Competitive Cyclists prices are much different than those on the Bianchi site. I have not looked at other dealers so I don't know how CC's prices compare.

Ultegra: MSRP - $2999, CC - $4284
Athena: MSRP - $4490, CC - $4130


Obviously there is a big discrepancy in the pricing, I wonder what the explanation is, and if the Ultegra can actually be purchased for $2999?

EDIT: It looks like CC is pricing it as the frame + a group, not an OEM bike from Bianchi.


----------



## smartyiak

*Not only that...*



Uprwstsdr said:


> I think this is a beautiful bike and is high on my list.
> 
> Competitive Cyclists prices are much different than those on the Bianchi site. I have not looked at other dealers so I don't know how CC's prices compare.
> 
> Ultegra: MSRP - $2999, CC - $4284
> Athena: MSRP - $4490, CC - $4130
> 
> 
> Obviously there is a big discrepancy in the pricing, I wonder what the explanation is, and if the Ultegra can actually be purchased for $2999?[/QUOTE
> 
> 
> ...if you go to BiKyles website, they have a Veloce build for a couple hundred more than Ultegra. I don't know what Campy's pricing is, but you'd be foolish to spend a bunch more for Veloce than Ultegra.
> 
> -Smarty


----------



## emr82

Well, I suppose Bianchi was listening... I don't see any more "beer belly" downtubes.

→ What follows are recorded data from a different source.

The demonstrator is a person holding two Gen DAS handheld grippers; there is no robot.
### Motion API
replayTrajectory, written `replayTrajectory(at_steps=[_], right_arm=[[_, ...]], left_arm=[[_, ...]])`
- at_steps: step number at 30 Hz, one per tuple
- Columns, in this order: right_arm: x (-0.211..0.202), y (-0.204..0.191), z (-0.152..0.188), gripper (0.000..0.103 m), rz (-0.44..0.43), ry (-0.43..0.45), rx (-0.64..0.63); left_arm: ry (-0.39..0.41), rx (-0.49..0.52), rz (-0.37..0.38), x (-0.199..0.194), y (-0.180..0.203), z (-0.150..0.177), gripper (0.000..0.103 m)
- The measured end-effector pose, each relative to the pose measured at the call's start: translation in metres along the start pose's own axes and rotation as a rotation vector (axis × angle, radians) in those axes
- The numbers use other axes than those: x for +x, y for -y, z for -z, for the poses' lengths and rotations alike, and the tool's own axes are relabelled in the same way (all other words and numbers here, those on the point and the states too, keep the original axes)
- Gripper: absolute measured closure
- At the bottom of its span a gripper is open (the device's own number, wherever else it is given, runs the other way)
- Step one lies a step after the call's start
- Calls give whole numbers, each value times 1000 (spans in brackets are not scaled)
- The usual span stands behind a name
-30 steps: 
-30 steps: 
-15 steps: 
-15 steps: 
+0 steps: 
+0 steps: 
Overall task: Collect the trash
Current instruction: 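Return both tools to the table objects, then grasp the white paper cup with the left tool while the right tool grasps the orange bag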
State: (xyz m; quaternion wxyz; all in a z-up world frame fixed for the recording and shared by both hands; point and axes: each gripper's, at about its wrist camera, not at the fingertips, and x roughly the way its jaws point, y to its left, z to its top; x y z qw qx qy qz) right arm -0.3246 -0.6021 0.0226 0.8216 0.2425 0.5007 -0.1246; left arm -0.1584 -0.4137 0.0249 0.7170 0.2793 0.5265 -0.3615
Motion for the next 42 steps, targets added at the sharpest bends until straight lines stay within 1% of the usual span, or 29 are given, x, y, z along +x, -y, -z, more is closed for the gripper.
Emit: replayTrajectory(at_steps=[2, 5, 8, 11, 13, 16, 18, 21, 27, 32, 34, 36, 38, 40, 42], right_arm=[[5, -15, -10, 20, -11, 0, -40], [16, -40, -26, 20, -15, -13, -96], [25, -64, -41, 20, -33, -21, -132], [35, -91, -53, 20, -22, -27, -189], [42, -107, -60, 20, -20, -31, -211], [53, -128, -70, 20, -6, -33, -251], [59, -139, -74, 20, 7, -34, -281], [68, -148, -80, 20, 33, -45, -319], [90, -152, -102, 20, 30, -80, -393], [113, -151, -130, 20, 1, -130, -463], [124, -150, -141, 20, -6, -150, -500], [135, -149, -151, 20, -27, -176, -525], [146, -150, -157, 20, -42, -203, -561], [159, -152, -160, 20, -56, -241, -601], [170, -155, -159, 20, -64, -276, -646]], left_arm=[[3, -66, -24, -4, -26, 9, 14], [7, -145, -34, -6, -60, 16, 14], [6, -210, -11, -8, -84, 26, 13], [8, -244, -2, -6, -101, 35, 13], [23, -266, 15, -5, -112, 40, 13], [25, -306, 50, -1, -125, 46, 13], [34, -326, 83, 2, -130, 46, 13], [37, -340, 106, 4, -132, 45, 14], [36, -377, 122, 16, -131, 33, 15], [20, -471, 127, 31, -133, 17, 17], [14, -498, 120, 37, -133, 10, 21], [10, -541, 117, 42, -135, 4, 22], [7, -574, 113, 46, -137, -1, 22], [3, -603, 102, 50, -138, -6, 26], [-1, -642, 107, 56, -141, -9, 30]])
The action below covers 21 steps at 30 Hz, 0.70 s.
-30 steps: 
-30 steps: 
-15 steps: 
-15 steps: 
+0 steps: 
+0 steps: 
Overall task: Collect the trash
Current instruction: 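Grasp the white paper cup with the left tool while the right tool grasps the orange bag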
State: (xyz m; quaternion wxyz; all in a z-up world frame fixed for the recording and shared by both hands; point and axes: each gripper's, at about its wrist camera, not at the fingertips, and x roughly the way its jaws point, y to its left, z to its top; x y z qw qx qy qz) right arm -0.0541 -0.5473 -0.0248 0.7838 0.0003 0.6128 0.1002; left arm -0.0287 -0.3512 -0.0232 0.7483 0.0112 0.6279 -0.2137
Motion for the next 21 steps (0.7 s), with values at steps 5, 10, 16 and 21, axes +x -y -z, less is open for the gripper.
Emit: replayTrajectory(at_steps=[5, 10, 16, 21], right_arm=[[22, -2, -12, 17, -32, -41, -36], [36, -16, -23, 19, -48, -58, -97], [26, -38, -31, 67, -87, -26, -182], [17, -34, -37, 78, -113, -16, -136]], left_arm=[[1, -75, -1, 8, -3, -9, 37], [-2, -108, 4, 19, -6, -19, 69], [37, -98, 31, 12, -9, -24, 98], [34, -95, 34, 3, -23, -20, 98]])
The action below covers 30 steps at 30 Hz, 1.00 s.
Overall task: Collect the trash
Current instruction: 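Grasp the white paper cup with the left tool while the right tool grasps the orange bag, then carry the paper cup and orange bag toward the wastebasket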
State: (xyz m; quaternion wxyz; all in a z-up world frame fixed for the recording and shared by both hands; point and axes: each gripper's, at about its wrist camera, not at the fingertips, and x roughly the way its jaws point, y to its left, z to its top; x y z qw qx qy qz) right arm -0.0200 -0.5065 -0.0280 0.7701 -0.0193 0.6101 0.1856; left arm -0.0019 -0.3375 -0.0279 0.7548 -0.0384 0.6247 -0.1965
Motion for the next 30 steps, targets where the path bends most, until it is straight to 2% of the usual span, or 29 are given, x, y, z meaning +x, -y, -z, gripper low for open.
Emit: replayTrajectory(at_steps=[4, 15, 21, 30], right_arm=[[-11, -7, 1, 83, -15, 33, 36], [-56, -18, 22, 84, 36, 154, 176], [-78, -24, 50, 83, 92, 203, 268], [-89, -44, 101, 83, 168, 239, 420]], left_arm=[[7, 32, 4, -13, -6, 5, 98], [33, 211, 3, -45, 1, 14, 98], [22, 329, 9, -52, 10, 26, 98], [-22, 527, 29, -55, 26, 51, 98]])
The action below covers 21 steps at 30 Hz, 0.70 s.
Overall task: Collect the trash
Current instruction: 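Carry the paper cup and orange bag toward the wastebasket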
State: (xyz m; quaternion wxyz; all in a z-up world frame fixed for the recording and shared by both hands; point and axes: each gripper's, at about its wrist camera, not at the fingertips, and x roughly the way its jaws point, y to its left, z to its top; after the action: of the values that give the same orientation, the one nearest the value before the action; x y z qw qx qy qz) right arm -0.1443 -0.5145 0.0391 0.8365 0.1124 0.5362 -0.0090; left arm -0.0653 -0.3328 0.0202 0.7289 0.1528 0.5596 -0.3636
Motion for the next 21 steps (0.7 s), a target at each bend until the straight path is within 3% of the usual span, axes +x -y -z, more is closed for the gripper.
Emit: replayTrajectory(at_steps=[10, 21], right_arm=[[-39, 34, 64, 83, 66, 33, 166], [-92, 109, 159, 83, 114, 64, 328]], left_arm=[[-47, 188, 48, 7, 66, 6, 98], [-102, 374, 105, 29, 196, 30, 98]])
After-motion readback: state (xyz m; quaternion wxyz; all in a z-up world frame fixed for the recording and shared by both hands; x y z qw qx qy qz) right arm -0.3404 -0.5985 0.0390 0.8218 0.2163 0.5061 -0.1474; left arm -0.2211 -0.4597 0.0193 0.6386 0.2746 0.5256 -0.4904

http://www.bianchiusa.com/bikes/coast-to-coast/

@ ping771 - where did you get those photographs?


----------



## Cruisinscoot




----------



## joshua morrow

Nice work on the celeste infinito....I assume that is just a trainer tire on the rear, that is why it doesn't match the front.

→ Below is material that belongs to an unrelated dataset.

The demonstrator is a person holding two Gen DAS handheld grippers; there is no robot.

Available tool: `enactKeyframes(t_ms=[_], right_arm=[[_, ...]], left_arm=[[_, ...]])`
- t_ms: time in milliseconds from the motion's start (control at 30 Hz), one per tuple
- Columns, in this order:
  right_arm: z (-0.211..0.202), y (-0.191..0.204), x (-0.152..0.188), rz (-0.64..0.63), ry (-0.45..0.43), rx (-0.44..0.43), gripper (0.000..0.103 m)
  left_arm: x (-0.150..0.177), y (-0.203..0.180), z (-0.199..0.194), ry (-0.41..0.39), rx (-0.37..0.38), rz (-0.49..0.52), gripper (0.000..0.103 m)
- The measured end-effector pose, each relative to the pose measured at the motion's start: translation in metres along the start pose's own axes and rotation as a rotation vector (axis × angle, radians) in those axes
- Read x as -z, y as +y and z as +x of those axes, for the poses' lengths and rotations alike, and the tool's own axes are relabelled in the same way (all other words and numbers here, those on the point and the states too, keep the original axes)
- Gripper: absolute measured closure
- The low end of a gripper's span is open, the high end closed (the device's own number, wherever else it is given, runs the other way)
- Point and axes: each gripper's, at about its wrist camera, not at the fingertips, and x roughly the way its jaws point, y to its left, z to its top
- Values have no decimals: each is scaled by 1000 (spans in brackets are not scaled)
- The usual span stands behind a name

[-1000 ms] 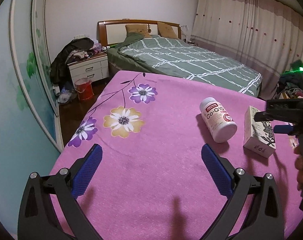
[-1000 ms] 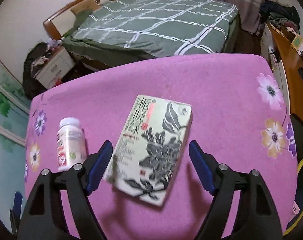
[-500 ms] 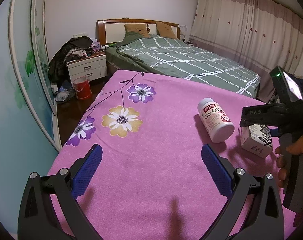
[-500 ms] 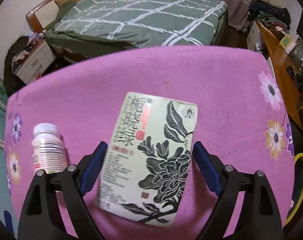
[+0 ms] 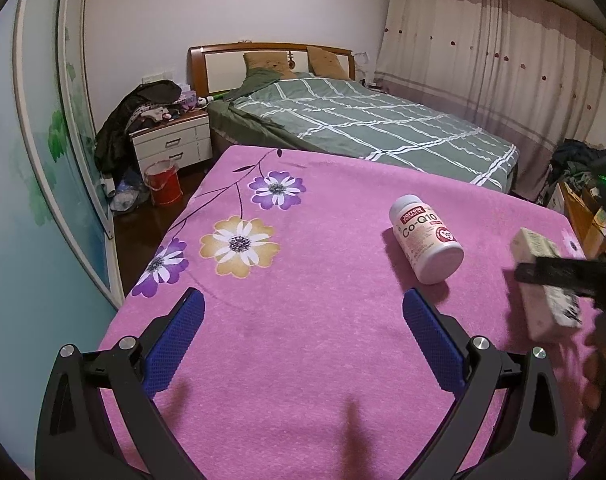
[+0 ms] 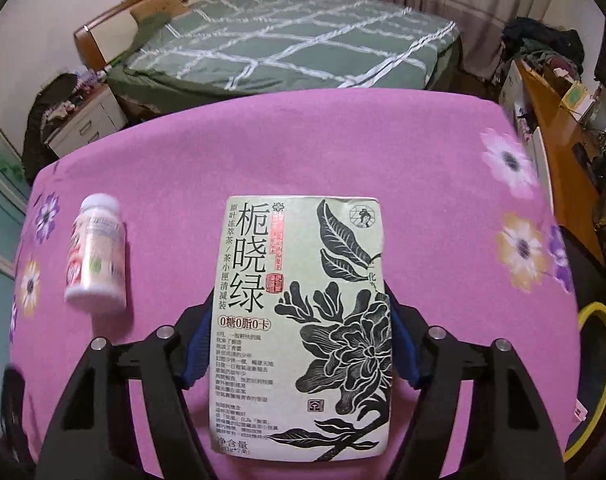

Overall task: Collect trash
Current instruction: 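Carry the tea box over the yellow bin and open the right gripper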

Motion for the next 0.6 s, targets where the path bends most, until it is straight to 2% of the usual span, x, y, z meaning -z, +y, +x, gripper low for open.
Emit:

How is the ride? Give us the scoop!


----------



## Cruisinscoot

You are right. The rear tire on the bike is for the trainer. The "real rear tire" is hanging on the wall in the top picture. So far all my riding has been in on the trainer. I can't report anything other than the fine ergonomics the bike displays. I can't wait to see how well it turns, brakes and accelerates. 

I live in Vermont... it is way too early to go outside with this bike. We need to get past the rains of spring that clean the salts off the road. Besides that, the frost heaves are still out there big time.

Mentally... I am ready to go now. I'll just have to wait.


----------



## StoneRoses

*Bianchi Infinito in Phuket, Thailand*

My Bianchi Infinito, might be the only one on the island.


----------



## Cruisinscoot

Thanks for sharing the pictures.


----------



## jpdigital

*My contribution.*

Here's my Infinito I built up with Campag Centaur (w/ Athena rear derailleur).


----------



## Cruisinscoot

I've been waiting to see these. Looking good.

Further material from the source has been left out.